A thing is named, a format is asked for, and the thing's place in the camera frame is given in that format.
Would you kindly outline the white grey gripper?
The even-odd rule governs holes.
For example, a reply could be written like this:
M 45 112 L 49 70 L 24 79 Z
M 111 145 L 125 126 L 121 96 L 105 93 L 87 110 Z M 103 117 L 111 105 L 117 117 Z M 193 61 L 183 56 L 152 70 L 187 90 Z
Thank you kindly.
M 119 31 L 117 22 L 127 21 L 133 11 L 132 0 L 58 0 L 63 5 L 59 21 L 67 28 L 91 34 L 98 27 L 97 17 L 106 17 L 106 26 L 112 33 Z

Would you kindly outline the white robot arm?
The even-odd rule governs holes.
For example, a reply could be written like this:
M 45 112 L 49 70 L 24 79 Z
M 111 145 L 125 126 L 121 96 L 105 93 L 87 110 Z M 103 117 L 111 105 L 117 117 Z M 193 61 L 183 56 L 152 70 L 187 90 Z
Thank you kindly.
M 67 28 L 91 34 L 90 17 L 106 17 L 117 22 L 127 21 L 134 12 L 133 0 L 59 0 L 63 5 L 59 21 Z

═══

▶ WHAT THE TASK REQUIRES: From the first line to the last, retype the material exactly.

▶ ANSWER SECTION:
A thing is named, a format is asked for, and the thing's place in the camera frame is given in that format.
Would you kindly outline the white grey gripper?
The even-odd rule governs holes.
For example, a reply could be written like this:
M 45 112 L 49 70 L 24 79 Z
M 111 145 L 125 126 L 121 96 L 105 93 L 87 110 Z M 103 117 L 111 105 L 117 117 Z M 193 61 L 183 56 L 152 70 L 187 90 Z
Thank you kindly.
M 119 31 L 117 22 L 127 21 L 133 11 L 132 0 L 58 0 L 63 5 L 59 21 L 67 28 L 91 34 L 98 27 L 97 17 L 106 17 L 106 26 L 112 33 Z

Would you kindly outline the white robot arm?
The even-odd rule governs holes.
For example, a reply could be written like this:
M 45 112 L 49 70 L 24 79 Z
M 111 145 L 125 126 L 121 96 L 105 93 L 87 110 Z M 103 117 L 111 105 L 117 117 Z M 193 61 L 183 56 L 152 70 L 187 90 Z
Thank you kindly.
M 67 28 L 91 34 L 90 17 L 106 17 L 117 22 L 127 21 L 134 12 L 133 0 L 59 0 L 63 5 L 59 21 Z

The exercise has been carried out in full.